§ **DATA EXTRACT**

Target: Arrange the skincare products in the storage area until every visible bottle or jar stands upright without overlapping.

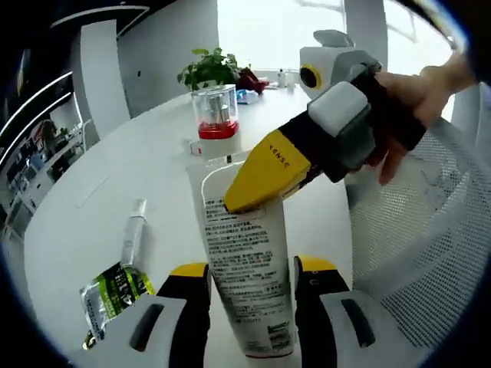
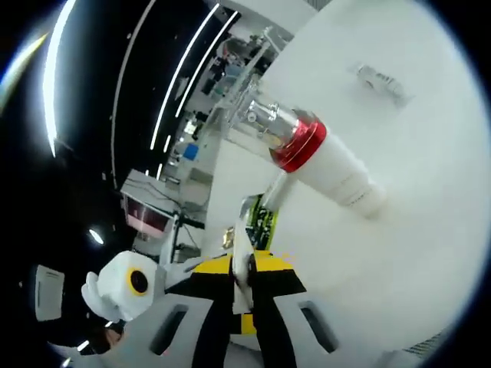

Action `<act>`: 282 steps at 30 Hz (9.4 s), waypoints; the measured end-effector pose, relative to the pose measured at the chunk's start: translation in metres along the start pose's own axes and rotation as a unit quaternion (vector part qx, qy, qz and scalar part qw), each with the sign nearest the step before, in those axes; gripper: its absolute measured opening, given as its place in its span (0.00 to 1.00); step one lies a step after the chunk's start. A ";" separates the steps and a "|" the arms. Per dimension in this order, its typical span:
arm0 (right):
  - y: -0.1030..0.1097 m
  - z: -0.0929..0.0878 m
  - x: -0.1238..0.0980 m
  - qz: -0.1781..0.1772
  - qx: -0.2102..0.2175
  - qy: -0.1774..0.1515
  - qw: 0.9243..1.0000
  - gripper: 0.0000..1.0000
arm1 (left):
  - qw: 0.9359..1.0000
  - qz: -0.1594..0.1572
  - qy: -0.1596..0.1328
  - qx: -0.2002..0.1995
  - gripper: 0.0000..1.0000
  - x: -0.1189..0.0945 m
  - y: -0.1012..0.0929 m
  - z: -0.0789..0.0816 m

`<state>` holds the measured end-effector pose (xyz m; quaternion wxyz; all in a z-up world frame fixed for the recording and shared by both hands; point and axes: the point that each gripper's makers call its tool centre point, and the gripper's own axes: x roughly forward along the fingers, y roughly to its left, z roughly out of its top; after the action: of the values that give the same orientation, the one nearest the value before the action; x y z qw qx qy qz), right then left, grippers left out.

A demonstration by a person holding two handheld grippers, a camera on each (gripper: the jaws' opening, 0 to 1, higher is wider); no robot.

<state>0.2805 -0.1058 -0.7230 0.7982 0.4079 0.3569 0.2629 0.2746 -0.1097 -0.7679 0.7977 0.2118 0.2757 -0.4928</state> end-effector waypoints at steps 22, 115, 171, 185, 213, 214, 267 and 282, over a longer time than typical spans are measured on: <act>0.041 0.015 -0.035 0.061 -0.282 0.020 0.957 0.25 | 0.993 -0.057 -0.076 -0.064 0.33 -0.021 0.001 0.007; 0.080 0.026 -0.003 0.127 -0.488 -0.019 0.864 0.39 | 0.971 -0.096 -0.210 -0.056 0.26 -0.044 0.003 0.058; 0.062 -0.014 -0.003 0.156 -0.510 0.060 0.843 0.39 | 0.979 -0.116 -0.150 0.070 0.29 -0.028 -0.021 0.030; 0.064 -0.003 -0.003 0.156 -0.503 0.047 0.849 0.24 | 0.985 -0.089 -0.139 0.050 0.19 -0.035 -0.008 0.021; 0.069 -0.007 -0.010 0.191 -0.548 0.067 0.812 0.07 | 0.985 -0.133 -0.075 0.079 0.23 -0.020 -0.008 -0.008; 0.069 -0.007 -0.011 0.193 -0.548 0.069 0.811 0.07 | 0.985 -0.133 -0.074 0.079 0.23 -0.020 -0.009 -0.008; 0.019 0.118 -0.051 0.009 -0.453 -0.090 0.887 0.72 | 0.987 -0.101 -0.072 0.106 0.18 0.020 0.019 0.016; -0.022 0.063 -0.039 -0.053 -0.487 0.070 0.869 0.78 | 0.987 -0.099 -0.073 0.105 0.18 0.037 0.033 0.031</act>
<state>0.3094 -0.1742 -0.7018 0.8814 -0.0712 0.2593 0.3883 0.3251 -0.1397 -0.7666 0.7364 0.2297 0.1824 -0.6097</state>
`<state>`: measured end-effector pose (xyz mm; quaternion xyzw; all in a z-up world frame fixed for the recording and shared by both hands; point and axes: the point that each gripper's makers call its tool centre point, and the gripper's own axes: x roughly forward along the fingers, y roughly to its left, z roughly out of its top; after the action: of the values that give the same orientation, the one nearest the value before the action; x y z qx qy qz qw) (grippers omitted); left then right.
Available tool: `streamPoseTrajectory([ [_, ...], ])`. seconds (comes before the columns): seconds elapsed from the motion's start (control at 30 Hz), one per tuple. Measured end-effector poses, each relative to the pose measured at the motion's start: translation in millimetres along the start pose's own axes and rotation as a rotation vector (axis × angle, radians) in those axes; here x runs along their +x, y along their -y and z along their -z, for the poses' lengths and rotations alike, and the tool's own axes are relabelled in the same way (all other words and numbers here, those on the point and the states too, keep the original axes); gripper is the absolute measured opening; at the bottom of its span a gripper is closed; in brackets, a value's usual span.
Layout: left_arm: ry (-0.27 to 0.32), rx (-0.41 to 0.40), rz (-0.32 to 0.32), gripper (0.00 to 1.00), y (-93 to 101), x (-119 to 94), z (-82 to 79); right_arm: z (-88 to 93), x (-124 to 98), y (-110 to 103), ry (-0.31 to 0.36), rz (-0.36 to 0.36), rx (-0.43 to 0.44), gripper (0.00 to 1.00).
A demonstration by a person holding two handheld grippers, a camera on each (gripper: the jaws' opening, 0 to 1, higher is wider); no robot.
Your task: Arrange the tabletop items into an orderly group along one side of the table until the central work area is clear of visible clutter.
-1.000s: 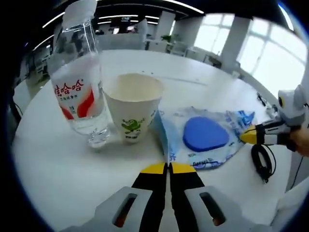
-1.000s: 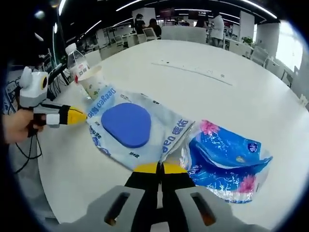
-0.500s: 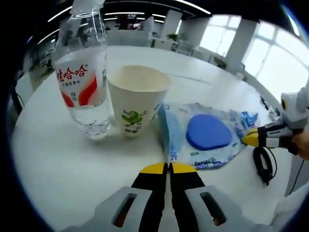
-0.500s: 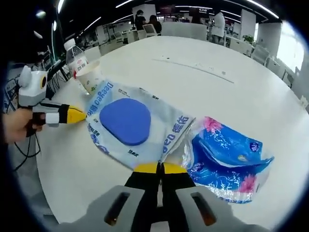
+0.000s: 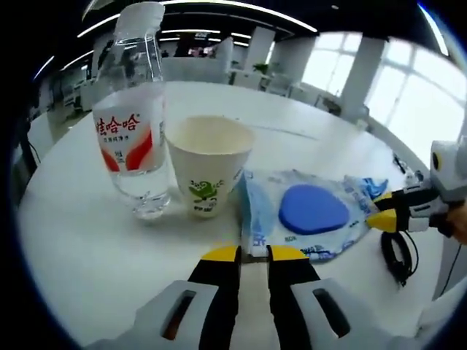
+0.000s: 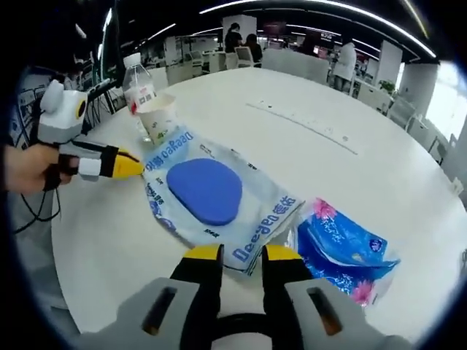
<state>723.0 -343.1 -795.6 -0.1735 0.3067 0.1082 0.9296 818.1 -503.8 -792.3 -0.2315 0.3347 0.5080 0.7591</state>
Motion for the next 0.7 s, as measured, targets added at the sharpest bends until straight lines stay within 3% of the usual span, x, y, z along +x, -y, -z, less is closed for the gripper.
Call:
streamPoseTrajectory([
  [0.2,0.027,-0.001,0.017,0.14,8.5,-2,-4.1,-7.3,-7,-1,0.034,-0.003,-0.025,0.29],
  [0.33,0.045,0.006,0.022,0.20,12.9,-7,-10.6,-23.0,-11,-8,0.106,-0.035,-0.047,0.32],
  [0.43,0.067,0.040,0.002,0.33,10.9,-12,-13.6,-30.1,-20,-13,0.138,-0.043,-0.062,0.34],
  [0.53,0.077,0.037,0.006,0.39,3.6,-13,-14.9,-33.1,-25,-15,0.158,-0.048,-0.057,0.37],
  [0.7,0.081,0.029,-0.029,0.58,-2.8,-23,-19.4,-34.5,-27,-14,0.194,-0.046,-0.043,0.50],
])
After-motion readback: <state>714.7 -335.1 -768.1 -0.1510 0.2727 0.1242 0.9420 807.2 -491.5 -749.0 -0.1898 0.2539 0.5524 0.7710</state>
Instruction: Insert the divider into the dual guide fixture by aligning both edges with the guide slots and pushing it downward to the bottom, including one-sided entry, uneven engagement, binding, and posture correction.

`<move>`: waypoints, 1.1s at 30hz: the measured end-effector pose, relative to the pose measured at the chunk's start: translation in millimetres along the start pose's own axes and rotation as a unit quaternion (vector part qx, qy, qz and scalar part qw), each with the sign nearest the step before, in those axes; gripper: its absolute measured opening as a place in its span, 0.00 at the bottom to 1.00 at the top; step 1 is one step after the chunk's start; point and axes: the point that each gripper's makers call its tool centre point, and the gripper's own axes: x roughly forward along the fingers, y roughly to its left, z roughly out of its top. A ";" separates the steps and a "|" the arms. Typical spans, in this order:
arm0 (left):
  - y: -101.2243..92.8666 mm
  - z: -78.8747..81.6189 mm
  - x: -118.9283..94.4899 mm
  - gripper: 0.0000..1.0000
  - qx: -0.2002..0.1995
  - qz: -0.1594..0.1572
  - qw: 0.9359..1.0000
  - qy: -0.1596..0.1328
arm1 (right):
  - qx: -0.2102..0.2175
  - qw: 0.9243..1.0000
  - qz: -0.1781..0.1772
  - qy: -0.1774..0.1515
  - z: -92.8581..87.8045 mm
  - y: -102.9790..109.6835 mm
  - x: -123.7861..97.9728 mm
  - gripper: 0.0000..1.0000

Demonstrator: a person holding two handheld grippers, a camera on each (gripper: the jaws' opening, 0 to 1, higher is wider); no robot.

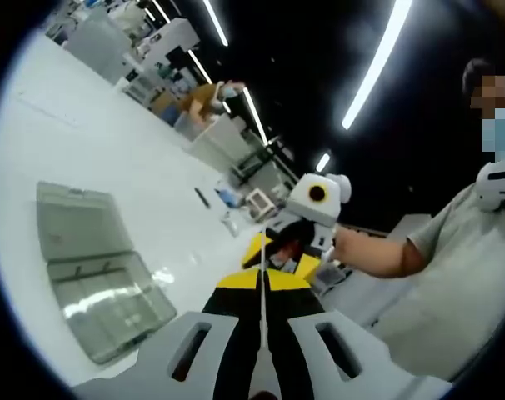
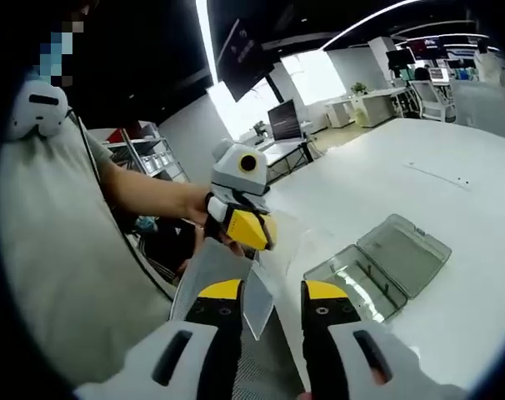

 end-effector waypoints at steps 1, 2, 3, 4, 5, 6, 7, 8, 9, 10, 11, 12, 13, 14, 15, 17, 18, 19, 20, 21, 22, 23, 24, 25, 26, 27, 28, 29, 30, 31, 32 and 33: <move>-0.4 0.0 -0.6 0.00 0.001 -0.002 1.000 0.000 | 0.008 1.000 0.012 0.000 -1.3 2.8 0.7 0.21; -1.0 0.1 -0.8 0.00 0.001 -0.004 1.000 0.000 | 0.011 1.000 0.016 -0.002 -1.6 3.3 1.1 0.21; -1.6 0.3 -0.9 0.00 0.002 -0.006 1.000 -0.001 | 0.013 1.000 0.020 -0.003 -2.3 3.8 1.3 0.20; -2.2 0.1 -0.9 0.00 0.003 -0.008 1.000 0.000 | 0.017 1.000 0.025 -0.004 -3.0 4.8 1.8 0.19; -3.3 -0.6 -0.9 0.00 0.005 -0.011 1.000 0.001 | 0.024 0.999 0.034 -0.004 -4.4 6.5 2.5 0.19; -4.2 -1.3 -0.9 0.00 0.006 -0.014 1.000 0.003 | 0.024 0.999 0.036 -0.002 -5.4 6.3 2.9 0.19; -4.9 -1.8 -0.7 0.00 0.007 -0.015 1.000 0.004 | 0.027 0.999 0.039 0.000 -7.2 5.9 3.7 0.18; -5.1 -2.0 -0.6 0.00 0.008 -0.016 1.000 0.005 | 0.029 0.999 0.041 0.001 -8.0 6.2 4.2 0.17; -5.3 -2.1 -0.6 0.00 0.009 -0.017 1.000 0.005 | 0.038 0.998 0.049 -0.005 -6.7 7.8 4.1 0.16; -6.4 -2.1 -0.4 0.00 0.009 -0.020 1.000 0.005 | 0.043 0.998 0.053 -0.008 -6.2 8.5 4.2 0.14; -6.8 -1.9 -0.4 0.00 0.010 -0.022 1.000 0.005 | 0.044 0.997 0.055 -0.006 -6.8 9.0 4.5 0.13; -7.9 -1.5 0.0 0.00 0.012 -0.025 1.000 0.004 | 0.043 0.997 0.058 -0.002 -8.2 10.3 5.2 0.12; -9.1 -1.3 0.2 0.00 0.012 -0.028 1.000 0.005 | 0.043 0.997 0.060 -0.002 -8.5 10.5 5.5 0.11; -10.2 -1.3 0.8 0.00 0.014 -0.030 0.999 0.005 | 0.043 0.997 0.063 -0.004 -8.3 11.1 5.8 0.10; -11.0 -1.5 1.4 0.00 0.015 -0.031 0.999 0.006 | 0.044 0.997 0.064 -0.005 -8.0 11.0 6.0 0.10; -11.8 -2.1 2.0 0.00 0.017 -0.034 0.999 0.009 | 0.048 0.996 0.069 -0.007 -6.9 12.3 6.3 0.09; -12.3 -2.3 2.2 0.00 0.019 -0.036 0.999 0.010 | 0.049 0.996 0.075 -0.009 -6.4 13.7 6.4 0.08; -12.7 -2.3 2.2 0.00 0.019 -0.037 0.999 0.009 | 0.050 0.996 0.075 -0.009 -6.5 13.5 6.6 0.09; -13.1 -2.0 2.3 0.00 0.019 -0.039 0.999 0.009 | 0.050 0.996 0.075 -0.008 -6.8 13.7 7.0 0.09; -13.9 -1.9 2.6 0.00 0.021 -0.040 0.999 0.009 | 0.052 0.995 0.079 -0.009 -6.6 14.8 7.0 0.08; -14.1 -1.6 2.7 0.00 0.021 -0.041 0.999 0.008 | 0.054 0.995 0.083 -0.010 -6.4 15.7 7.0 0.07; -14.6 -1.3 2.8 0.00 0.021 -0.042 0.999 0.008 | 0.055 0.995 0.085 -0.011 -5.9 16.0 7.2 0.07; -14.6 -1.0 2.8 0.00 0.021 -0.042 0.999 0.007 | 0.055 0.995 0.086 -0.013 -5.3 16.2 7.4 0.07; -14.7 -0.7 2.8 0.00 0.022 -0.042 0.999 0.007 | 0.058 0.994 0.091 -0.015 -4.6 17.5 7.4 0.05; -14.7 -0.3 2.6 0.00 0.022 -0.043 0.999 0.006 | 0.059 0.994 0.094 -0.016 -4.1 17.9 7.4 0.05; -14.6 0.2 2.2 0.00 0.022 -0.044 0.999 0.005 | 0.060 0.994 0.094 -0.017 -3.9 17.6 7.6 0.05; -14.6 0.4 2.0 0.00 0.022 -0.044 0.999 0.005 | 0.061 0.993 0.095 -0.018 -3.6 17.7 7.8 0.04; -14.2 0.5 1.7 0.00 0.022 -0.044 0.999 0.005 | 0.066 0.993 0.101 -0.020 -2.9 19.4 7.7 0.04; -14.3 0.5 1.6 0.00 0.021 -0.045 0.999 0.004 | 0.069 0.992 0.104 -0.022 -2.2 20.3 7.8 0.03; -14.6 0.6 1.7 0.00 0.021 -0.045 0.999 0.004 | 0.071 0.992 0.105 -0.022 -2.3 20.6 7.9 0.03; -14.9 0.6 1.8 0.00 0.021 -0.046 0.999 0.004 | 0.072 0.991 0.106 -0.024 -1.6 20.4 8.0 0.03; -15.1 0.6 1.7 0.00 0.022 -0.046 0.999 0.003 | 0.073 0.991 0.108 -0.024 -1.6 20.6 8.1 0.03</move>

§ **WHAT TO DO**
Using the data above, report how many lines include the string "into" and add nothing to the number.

§ **EXERCISE RESULT**
2